Churn diagnosis
Last updated 2026-06-15
Definition
Churn diagnosis reads your retention curve and judges it by shape, not by a single number. A curve that flattens and holds means product-market fit is present; one that keeps falling past month three points to a fit problem, not onboarding; a curve that dips then climbs is recovering. Each shape comes with its own retention playbook.
How to do this in Quri
- Connect a revenue or event source so Quri can build cohort retention over time.

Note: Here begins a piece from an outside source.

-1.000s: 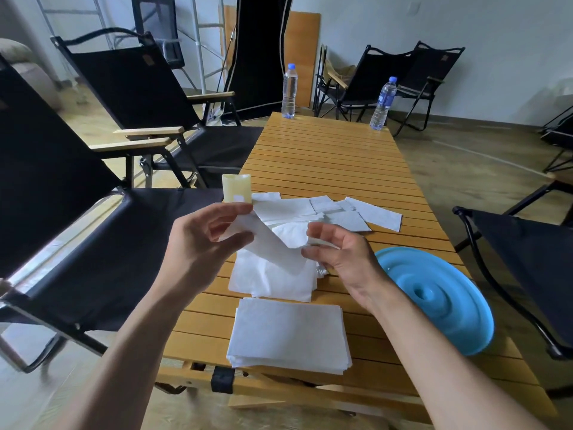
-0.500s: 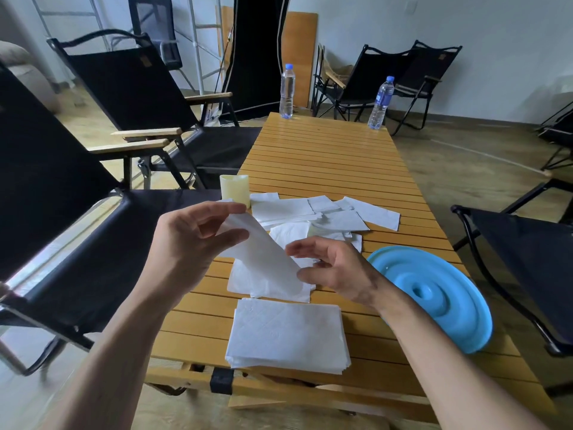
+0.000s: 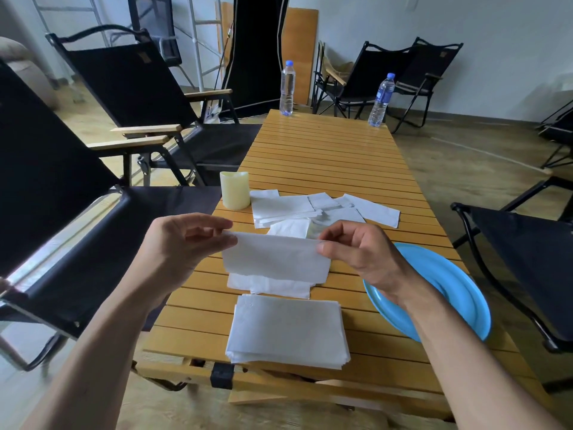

- Ask Quri to diagnose retention, or run the diagnose_retention tool in chat.
- Read the curve-shape finding — flatten-and-hold, perpetual decline, or a recovering smile.
- Follow the matching playbook; a perpetual decline routes you to fit work, not onboarding tweaks.
Frequently asked
- Why does the curve shape matter more than the churn rate?
- A single rate hides the story. The shape tells you whether the core value holds, whether it is a fit problem, or whether users are coming back — and that changes what you should fix.
- How does it know it is a product-market-fit problem?
- When retention never flattens and keeps cliffing past month three, the loss is structural rather than an early-onboarding gap. Quri flags that as a critical fit signal with its own playbook.
- Does it spot cohorts getting worse over time?
- Yes. When you supply per-cohort month-one retention, Quri flags a deteriorating trend — newer cohorts holding worse than older ones — which usually means saturation or competition.